Work instruction — Pictures must not appear in the copy. Restate exactly the lines below from the one with "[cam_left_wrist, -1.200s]" through the one with "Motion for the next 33", inclusive.
= = = = = = =
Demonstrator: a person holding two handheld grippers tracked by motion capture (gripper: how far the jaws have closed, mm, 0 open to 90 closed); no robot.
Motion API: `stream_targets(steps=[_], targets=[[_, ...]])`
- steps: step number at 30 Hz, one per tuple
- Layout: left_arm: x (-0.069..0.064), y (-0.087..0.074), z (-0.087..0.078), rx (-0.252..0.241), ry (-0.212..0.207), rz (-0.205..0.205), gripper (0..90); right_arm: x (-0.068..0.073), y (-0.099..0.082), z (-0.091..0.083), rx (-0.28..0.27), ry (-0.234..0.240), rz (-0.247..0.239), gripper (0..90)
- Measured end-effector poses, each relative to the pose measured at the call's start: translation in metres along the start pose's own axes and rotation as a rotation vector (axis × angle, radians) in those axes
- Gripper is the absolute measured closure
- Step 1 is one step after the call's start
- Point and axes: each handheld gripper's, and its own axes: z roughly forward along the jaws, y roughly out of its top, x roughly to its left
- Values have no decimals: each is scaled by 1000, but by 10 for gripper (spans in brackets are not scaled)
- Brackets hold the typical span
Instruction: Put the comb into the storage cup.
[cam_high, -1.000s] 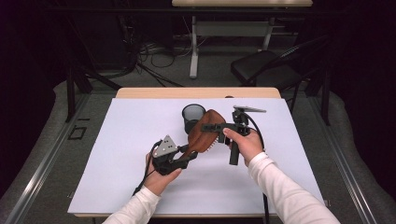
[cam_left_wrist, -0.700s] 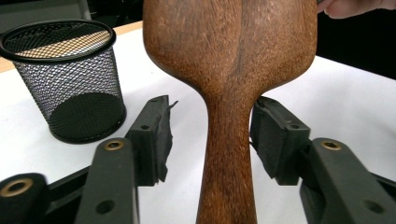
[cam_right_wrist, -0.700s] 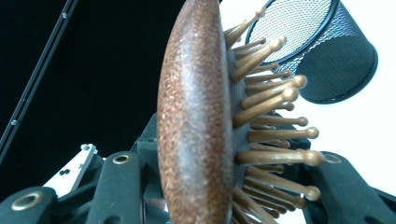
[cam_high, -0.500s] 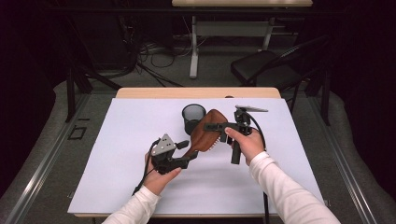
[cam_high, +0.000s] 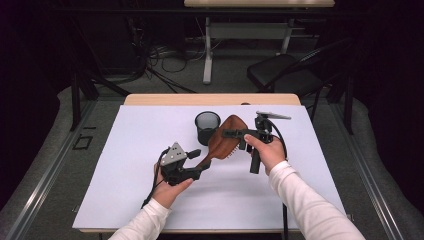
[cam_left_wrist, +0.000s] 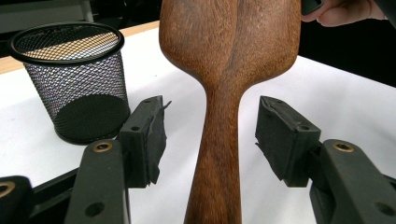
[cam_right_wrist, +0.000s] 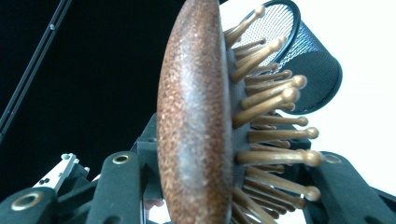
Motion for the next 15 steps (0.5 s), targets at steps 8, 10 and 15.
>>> stream_targets(steps=[8, 10, 15], targets=[[3, 2, -3, -12, 7, -10, 425, -2, 2, -3, -12, -8, -4, 488], [4, 3, -5, -15, 13, -15, 425, -2, 3, -3, -21, -7, -2, 488], [8, 5, -9, -23, 21, -25, 425, -3, 3, -4, -27, -11, -3, 488]])
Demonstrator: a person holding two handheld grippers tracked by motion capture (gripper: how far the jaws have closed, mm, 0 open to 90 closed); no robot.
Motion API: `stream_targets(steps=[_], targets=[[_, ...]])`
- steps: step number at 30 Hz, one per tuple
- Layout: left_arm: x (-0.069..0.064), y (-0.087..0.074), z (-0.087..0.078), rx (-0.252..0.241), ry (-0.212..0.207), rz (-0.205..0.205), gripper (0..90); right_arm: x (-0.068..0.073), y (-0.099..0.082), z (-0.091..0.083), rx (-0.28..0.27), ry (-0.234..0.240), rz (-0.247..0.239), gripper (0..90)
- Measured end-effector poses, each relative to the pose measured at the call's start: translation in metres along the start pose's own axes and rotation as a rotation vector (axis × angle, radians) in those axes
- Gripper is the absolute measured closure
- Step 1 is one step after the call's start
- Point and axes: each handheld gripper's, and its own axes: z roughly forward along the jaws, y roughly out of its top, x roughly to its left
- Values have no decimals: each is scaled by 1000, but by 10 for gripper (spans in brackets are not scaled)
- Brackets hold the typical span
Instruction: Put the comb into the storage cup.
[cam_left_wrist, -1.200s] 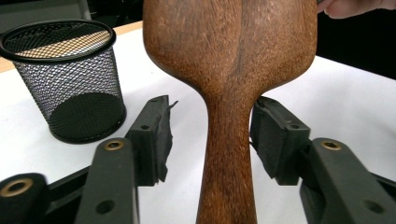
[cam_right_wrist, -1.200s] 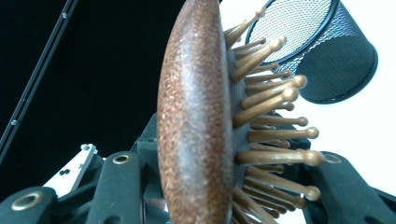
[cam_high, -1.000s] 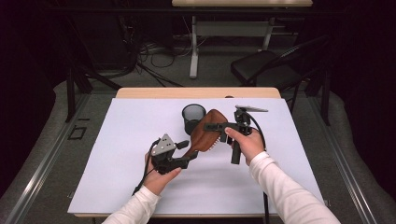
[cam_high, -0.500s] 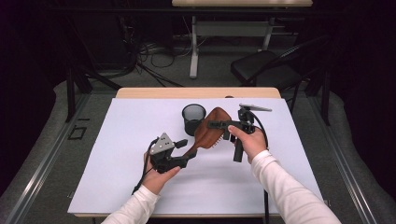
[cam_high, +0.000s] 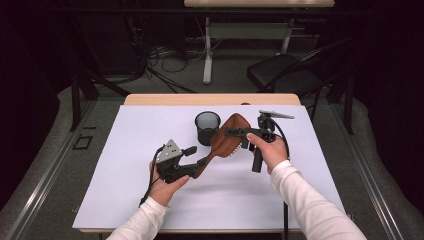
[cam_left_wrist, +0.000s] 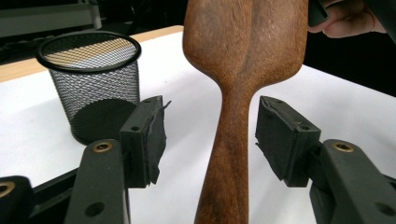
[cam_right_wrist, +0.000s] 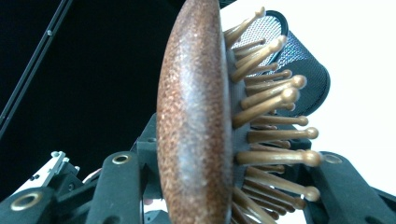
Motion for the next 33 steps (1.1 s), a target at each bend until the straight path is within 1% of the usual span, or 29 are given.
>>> stream_targets(steps=[9, 12, 13, 21, 25, 26, 29, 30, 32, 33], targets=[[9, 1, -4, 11, 36, -21, 424, 1, 2, -2, -4, -7, 0, 488], [12, 1, -5, 18, 55, -28, 424, 1, 3, -3, -8, -9, -3, 488], [14, 0, -5, 18, 46, -32, 424, 2, 3, -3, -9, -10, -2, 487], [16, 0, -4, 7, 81, -17, 396, 4, 7, -6, -17, -18, -8, 487], [20, 0, -4, 10, 99, -22, 392, 5, 10, -8, -21, -20, -5, 487], [21, 0, -4, 13, 97, -25, 392, 5, 10, -8, -22, -23, -13, 487], [25, -1, -4, 15, 113, -33, 387, 6, 12, -10, -18, -27, -14, 487], [26, -2, -5, 19, 113, -39, 387, 6, 13, -10, -20, -27, -14, 487], [28, -2, -5, 19, 130, -34, 381, 7, 14, -11, -22, -29, -17, 487], [29, -3, -5, 19, 137, -35, 381, 7, 14, -11, -31, -26, -15, 486]])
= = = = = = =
Solution to this task —
[cam_left_wrist, -1.200s] 
[cam_right_wrist, -1.200s] 
[cam_high, -1.000s] 
[cam_high, -0.500s] 
[cam_high, +0.000s] 
[cam_left_wrist, +0.000s] 
[cam_right_wrist, +0.000s] 
Motion for the next 33 steps (1.1 s), a target at each bend until the straight path is within 1% of the usual span, or 29 are given.

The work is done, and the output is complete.